▶ **Exercise instructions**
Return the lines below that contain the word "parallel".

#### Exercise data ####

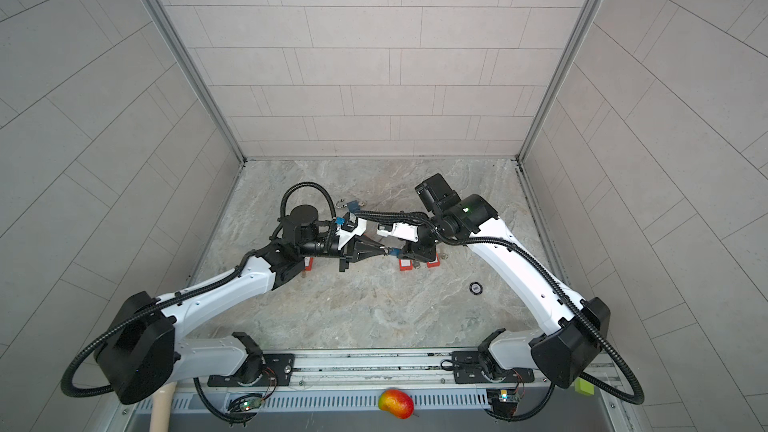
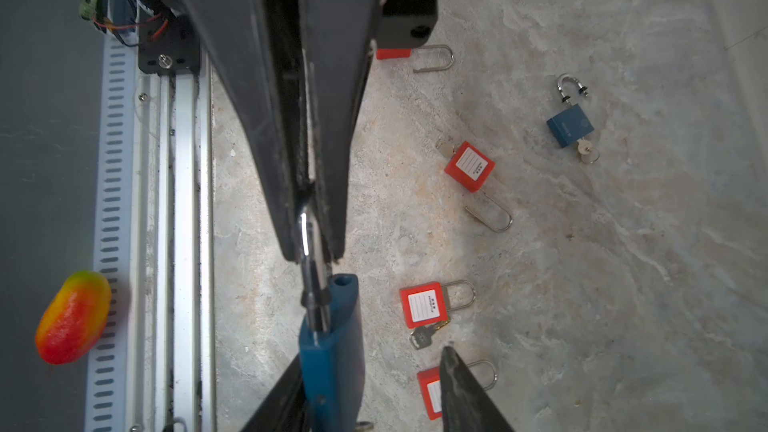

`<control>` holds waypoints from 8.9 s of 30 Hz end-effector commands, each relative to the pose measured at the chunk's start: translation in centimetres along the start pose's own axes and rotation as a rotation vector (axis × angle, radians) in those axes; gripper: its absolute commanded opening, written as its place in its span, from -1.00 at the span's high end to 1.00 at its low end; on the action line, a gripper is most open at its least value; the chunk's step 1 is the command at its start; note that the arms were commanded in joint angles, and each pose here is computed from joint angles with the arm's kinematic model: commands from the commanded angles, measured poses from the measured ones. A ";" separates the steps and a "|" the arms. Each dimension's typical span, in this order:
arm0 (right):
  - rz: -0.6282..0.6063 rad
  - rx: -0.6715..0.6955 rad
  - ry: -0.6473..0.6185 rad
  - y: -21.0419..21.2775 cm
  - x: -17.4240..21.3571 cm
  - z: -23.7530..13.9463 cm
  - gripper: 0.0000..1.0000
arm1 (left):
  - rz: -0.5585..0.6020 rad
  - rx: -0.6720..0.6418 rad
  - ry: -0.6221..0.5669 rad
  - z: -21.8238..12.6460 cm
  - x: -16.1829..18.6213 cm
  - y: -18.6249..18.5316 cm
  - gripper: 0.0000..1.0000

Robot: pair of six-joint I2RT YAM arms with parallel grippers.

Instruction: Lock with the key

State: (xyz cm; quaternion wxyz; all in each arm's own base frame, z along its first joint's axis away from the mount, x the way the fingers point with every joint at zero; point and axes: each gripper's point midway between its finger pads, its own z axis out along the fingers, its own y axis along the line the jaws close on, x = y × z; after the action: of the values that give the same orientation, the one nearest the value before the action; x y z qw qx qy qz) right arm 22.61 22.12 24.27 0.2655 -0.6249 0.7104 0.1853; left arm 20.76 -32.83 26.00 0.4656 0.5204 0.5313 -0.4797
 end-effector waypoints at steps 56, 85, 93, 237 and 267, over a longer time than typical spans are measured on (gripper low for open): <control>-0.158 -0.085 -0.334 1.3 -7.9 -3.4 1.00 | 0.066 0.062 0.018 4.3 0.9 -3.1 1.00; -0.114 0.021 -0.175 -0.8 -4.8 -2.6 0.43 | 0.068 -0.039 -0.068 2.8 -1.2 -0.4 1.00; 0.023 0.134 -0.106 1.2 0.5 -4.6 0.15 | 0.111 -0.043 -0.049 1.0 -3.0 0.1 1.00; 1.057 0.135 0.573 -3.5 11.3 16.6 1.00 | -0.483 -0.723 0.435 -11.4 10.0 9.5 0.13; 1.150 0.153 0.590 -3.7 10.2 18.5 0.90 | -0.475 -0.740 0.432 -11.8 9.7 9.3 0.12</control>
State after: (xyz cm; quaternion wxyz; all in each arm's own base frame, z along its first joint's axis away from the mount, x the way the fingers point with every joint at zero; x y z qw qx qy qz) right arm 27.67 25.54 3.55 -0.0473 -0.1597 0.9817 0.0920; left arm 29.84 -20.28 16.65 0.3635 0.2769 0.8584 -0.2332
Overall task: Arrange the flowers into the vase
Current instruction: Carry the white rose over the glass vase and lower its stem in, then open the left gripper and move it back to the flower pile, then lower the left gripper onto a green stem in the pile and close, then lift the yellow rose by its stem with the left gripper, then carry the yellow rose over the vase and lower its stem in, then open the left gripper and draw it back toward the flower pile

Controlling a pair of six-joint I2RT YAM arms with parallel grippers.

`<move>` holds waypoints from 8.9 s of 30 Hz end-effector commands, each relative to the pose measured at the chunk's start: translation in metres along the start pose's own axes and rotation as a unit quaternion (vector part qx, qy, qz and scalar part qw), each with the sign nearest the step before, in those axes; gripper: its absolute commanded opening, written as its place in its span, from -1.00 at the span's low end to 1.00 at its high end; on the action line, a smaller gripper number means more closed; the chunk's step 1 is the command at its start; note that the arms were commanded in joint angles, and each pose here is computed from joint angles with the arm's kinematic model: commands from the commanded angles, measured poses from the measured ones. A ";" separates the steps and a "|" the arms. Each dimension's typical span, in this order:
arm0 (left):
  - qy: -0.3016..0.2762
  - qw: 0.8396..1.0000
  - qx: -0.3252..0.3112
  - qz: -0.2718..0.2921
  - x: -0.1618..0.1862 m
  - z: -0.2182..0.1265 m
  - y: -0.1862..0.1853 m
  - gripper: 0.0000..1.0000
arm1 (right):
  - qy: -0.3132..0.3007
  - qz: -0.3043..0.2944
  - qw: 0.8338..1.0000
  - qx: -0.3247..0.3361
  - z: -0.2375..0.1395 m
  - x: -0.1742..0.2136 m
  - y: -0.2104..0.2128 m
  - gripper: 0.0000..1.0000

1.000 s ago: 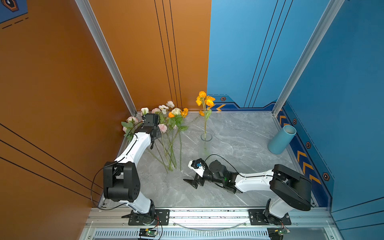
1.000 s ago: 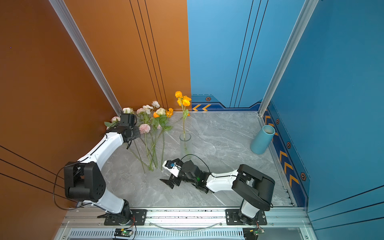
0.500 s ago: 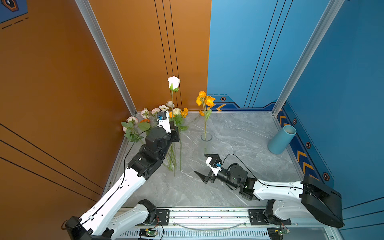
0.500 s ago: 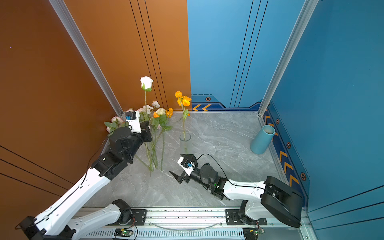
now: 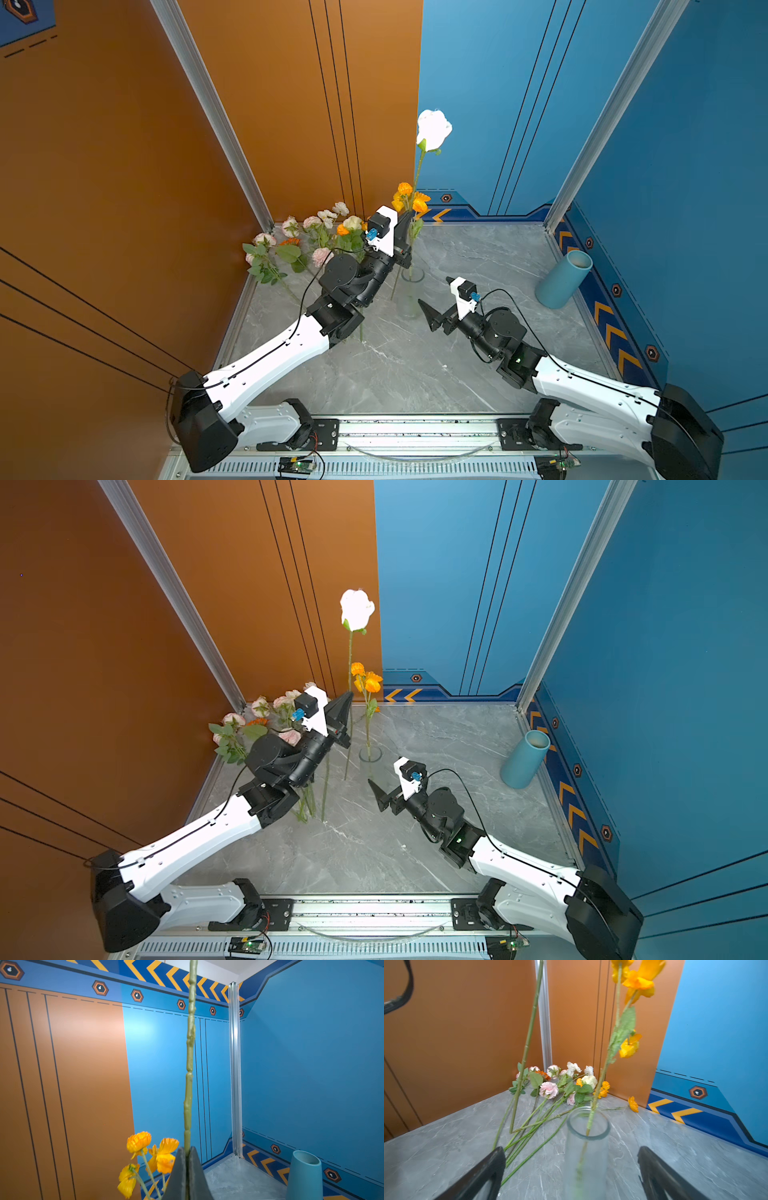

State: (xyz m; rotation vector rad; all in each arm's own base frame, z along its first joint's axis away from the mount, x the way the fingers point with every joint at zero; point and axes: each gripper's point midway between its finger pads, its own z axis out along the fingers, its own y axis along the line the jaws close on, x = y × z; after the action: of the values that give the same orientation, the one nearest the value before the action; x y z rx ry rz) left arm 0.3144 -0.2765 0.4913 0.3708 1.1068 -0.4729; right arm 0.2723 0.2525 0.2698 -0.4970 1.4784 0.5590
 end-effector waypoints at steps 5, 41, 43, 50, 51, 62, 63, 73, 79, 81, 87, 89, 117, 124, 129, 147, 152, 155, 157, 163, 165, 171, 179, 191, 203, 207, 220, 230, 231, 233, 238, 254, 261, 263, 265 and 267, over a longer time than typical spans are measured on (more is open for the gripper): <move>-0.091 0.995 0.020 0.019 -0.032 0.040 -0.016 -1.00 | 0.018 0.036 0.999 0.006 -0.005 0.016 -0.012 1.00; 0.139 0.989 0.056 -0.020 0.186 0.022 -0.014 -0.73 | 0.020 0.030 0.999 -0.010 -0.003 0.023 -0.006 1.00; 0.143 0.988 0.053 -0.021 0.189 0.019 -0.013 -0.71 | 0.021 0.030 0.999 -0.011 -0.003 0.024 -0.006 1.00; 0.158 0.986 0.044 -0.018 0.199 0.008 -0.009 -0.60 | 0.020 0.028 0.999 -0.011 -0.003 0.023 -0.006 1.00; 0.156 0.987 0.044 -0.018 0.198 0.008 -0.009 -0.57 | 0.021 0.028 0.999 -0.012 -0.003 0.024 -0.005 1.00; 0.135 0.991 -0.002 -0.005 0.161 -0.014 0.004 0.02 | 0.025 -0.014 0.999 -0.017 -0.004 0.022 0.008 1.00; 0.144 0.989 -0.037 0.006 0.160 -0.018 0.014 0.03 | 0.028 -0.028 0.999 -0.017 -0.004 0.023 0.013 1.00; 0.462 0.817 -0.336 -0.077 0.254 -0.092 0.160 0.14 | 0.065 -0.149 0.981 -0.108 0.004 0.059 0.089 1.00; 0.546 0.746 -0.316 -0.214 0.344 -0.109 0.168 -0.16 | 0.085 -0.176 0.967 -0.164 0.005 0.085 0.126 1.00; 0.562 0.733 -0.312 -0.222 0.364 -0.111 0.164 -0.16 | 0.092 -0.176 0.965 -0.170 0.007 0.093 0.131 1.00; 0.585 0.701 -0.349 -0.210 0.403 -0.124 0.174 -0.18 | 0.104 -0.166 0.964 -0.179 0.012 0.101 0.137 1.00; 0.588 0.696 -0.356 -0.205 0.411 -0.124 0.178 -0.24 | 0.110 -0.162 0.964 -0.181 0.014 0.105 0.139 1.00; 0.637 0.641 -0.379 -0.198 0.467 -0.138 0.209 -0.42 | 0.111 -0.119 0.970 -0.180 0.019 0.106 0.127 1.00; 0.646 0.637 -0.368 -0.203 0.474 -0.135 0.206 -0.55 | 0.111 -0.117 0.970 -0.180 0.019 0.106 0.126 1.00; 0.645 0.639 -0.365 -0.206 0.470 -0.133 0.204 -1.00 | 0.110 -0.117 0.971 -0.178 0.019 0.105 0.125 1.00; 0.543 0.770 -0.233 -0.241 0.294 -0.078 0.192 -1.00 | 0.105 -0.117 0.972 -0.176 0.016 0.100 0.123 1.00; 0.485 0.810 -0.206 -0.256 0.234 -0.076 0.195 -1.00 | 0.103 -0.116 0.972 -0.176 0.016 0.100 0.123 1.00; 0.445 0.832 -0.192 -0.270 0.200 -0.077 0.195 -1.00 | 0.100 -0.115 0.973 -0.176 0.015 0.098 0.123 1.00; 0.403 0.843 -0.184 -0.306 0.182 -0.079 0.199 -1.00 | 0.099 -0.116 0.973 -0.175 0.015 0.098 0.122 1.00; 0.266 0.823 -0.080 -0.496 0.148 -0.071 0.220 -1.00 | 0.101 -0.115 0.972 -0.177 0.015 0.099 0.122 1.00; 0.262 0.814 -0.052 -0.515 0.147 -0.068 0.219 -1.00 | 0.101 -0.116 0.972 -0.177 0.015 0.099 0.122 1.00; 0.267 0.829 -0.038 -0.491 0.143 -0.065 0.216 -1.00 | 0.102 -0.118 0.972 -0.176 0.016 0.100 0.122 1.00; 0.253 0.872 0.027 -0.418 0.105 -0.046 0.179 -1.00 | 0.102 -0.118 0.972 -0.176 0.016 0.100 0.122 1.00; 0.131 0.987 0.011 -0.097 0.051 -0.044 0.083 -1.00 | 0.038 -0.053 0.991 -0.114 0.006 0.061 0.071 1.00; 0.001 0.990 0.129 -0.054 0.018 0.005 -0.002 -1.00 | 0.006 0.012 1.000 -0.023 -0.003 0.048 0.007 1.00; -0.021 0.989 0.137 -0.056 0.003 0.022 -0.013 -1.00 | 0.008 0.014 1.000 -0.023 -0.002 0.049 0.006 1.00; 0.001 0.988 0.143 -0.049 0.037 0.043 -0.026 -1.00 | 0.009 0.014 0.999 -0.029 -0.001 0.049 0.008 1.00; 0.039 0.989 0.125 -0.068 0.077 0.018 -0.019 -1.00 | 0.017 0.012 0.999 -0.033 0.002 0.055 0.009 1.00; 0.042 0.989 0.126 -0.070 0.081 0.015 -0.020 -1.00 | 0.018 0.012 0.999 -0.034 0.002 0.056 0.009 1.00; 0.047 0.987 0.132 -0.073 0.088 0.011 -0.022 -1.00 | 0.018 0.012 0.999 -0.036 0.003 0.055 0.011 1.00; 0.082 0.983 0.147 -0.078 0.124 0.003 -0.027 -1.00 | 0.021 0.011 0.999 -0.037 0.003 0.057 0.012 1.00; 0.082 0.971 0.207 -0.089 0.179 -0.010 -0.025 -1.00 | 0.029 0.007 0.999 -0.044 0.006 0.061 0.015 1.00; 0.082 0.965 0.215 -0.123 0.190 -0.010 -0.016 -0.91 | 0.031 0.005 0.999 -0.045 0.006 0.062 0.016 1.00; 0.084 0.965 0.215 -0.123 0.192 -0.011 -0.016 -0.87 | 0.030 0.005 0.999 -0.045 0.006 0.061 0.016 1.00; 0.086 0.965 0.215 -0.123 0.193 -0.012 -0.016 -0.75 | 0.032 0.004 0.998 -0.045 0.006 0.062 0.016 1.00; 0.088 0.966 0.212 -0.122 0.195 -0.014 -0.015 -0.66 | 0.033 0.004 0.998 -0.046 0.007 0.063 0.017 1.00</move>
State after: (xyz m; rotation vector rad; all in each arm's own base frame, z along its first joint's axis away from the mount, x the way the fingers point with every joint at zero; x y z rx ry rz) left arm 0.3754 -0.3177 0.3029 0.6480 1.2645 -0.8930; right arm 0.2690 0.2656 0.2012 -0.5749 1.5425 0.5981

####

▶ **Result of the exercise**
Robot: pair of six-joint I2RT YAM arms with parallel grippers.
Controlling a pair of six-joint I2RT YAM arms with parallel grippers.

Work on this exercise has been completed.